In that same vein, the House advanced legislation (HB 118) to roll back the so-called Virginia Clean Economy Act (VCEA), a “green” measure that makes life a lot more expensive for Virginians (just as gas prices are sky-rocketing). What’s become clearer than ever during recent months is that the Commonwealth of Virginia and the whole of the United States need to embrace an all-of-the-above approach to energy, both as a savings measure and as a national security measure. According to State Corporation Commission estimates, the VCEA means that the average Virginia family pays $800 more each year in energy costs. That’s a price many Virginians, including our most vulnerable, can’t afford to pay.
As Democrats embrace a top-down, one-size-fits all approach to government, I’ll continue to fight for the rights of community and business leaders, and I’ll make sure your voice is heard.

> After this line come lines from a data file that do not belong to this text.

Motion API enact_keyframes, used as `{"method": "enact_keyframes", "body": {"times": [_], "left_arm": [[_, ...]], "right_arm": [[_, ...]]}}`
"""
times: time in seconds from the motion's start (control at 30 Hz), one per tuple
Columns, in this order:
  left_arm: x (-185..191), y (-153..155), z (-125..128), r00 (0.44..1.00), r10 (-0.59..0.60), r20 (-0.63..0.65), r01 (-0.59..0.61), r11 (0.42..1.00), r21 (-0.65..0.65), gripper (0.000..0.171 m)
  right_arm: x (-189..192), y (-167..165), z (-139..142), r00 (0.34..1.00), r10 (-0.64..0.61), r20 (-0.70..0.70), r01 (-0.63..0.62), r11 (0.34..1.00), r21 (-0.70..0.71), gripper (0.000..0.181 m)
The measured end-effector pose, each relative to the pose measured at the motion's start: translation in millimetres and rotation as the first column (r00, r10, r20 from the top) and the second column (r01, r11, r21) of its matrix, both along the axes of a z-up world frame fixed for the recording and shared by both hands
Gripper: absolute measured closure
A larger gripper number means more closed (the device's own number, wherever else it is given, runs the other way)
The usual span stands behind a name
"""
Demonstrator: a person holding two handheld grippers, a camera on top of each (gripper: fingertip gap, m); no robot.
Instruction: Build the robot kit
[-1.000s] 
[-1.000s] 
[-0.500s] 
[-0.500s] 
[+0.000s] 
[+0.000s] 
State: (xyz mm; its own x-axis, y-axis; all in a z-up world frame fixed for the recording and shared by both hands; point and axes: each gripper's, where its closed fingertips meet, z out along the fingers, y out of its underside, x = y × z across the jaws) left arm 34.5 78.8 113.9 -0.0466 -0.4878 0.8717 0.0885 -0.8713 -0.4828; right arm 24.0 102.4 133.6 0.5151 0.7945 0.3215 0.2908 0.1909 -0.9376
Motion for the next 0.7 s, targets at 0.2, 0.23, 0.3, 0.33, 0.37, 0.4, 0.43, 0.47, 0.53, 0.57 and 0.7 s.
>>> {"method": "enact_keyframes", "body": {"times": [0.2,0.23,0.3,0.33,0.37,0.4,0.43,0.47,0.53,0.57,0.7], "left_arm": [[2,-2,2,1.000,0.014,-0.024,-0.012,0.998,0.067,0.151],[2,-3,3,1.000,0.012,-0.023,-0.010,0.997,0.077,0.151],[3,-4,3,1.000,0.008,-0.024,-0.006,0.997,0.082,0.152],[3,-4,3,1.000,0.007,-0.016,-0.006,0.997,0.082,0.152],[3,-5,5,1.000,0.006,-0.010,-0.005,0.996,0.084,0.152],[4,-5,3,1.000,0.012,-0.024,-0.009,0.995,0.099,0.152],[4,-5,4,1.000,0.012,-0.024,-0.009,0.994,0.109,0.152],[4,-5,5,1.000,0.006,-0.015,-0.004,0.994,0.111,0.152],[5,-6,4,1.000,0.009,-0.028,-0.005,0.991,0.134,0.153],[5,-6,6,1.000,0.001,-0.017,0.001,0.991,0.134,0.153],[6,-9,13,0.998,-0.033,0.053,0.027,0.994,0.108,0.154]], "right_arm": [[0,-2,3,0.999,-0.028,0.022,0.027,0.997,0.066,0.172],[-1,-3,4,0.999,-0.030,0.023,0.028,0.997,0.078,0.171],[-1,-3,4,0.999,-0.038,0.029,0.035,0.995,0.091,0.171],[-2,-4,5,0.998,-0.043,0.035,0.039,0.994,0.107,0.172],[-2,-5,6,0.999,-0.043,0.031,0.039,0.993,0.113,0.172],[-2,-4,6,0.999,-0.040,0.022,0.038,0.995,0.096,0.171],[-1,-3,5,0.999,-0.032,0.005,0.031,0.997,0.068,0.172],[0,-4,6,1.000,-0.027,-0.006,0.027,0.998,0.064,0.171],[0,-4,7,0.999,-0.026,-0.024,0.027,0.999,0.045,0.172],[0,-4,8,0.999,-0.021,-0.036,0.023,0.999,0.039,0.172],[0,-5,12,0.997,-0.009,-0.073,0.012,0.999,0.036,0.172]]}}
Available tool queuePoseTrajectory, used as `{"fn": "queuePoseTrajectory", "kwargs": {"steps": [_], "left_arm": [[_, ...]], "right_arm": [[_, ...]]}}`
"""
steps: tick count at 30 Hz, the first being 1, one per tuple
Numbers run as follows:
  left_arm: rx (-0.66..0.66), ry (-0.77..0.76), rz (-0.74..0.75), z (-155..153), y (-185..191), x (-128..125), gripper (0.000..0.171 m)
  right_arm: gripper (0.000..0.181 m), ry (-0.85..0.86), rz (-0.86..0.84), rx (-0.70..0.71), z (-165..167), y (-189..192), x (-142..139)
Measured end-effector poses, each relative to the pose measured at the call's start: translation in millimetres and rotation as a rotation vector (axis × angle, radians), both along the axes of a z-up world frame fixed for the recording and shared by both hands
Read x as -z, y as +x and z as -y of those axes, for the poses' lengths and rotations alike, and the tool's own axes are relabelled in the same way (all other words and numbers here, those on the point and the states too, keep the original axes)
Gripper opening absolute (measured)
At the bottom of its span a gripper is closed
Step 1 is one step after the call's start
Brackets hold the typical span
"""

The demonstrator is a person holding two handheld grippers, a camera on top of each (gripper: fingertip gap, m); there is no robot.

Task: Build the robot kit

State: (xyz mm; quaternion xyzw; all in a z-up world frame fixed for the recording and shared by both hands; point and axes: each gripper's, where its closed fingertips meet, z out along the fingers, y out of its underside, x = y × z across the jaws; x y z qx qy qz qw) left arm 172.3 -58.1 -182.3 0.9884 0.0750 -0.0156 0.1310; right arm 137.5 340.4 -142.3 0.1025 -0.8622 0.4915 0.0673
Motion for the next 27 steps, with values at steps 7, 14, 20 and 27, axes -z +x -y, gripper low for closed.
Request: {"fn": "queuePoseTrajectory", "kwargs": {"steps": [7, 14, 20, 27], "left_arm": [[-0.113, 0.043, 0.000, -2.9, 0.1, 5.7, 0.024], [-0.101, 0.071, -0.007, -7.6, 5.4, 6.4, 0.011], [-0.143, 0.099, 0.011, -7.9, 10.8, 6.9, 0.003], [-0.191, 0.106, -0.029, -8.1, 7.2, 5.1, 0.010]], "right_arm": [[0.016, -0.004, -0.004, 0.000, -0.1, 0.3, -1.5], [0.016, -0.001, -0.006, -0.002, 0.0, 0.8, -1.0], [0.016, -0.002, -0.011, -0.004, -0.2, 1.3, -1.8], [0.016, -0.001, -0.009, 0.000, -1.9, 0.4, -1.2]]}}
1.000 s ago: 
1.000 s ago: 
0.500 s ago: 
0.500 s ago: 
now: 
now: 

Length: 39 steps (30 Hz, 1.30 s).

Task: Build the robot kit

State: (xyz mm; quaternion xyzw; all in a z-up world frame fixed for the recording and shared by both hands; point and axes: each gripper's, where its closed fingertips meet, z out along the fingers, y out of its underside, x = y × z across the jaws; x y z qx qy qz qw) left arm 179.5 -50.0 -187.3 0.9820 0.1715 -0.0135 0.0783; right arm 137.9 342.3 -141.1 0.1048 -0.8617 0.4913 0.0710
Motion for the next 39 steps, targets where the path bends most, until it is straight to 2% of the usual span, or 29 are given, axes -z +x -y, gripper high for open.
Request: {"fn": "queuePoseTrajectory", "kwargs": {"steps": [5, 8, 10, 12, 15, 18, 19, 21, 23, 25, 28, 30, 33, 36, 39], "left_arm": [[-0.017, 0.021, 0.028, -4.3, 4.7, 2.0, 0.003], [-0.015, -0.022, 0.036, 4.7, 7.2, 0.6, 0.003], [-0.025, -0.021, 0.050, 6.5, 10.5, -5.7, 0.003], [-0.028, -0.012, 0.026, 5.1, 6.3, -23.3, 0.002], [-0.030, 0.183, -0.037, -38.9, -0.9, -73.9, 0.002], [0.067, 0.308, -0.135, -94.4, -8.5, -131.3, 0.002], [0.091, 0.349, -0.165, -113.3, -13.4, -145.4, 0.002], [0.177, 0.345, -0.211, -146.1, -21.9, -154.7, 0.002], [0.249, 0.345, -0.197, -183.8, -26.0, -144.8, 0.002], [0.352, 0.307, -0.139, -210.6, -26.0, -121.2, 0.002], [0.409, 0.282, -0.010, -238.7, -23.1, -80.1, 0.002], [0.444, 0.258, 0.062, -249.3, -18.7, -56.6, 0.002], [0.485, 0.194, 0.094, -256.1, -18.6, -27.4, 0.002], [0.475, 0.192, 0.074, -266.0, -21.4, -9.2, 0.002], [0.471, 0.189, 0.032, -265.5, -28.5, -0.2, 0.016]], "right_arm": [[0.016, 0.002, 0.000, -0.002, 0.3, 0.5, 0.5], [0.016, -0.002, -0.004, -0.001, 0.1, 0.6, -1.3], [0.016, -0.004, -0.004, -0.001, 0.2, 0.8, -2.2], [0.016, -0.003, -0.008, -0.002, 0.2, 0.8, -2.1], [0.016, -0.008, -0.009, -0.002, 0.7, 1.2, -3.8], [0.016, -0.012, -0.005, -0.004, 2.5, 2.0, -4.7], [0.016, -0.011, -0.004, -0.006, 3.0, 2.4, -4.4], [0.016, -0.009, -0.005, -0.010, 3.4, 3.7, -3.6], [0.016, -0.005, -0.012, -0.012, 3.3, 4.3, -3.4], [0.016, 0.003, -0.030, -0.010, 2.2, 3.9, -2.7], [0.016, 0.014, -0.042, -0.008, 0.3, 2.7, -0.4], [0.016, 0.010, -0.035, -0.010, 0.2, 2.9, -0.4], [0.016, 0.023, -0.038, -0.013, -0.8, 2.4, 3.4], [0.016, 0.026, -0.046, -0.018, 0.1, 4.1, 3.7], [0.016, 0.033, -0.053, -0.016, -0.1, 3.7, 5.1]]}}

Farmers are constantly on the receiving end of complaints about water quality in the Chesapeake Bay, as more urban areas seek to regulate how our farms operate. It’s not fair to ask farms to bear the costs of cleaning up the Bay on their own. That’s why our budget fully funds the Best Management Practices program with the Department of Agriculture and Consumer Services. This budget puts more money toward helping farmers pay to keep cattle out of streams and other best practices than any budget in recent history.
The House and Senate passed HB 206, legislation that preserves the integrity of prime agricultural soils, forest land, and other natural and historic resources by requiring applicants for certain solar and energy storage projects to analyze environmental impacts and — when necessary — submit a plan to mitigate any harmful impacts.
House Republicans believe that we can move Virginia toward a more sustainable future by empowering innovators, embracing free-market solutions (that don’t put the burden on the shoulders of taxpayers), and by supporting policies that make Virginia a hub for clean energy industries and jobs. The House budget also includes, for instance, $5 million for the Virginia Economic Development Partnership to develop a Wind Industry Supply Chain Grant Fund to support recruitment of a supply chain industry to Virginia for the offshore wind industry.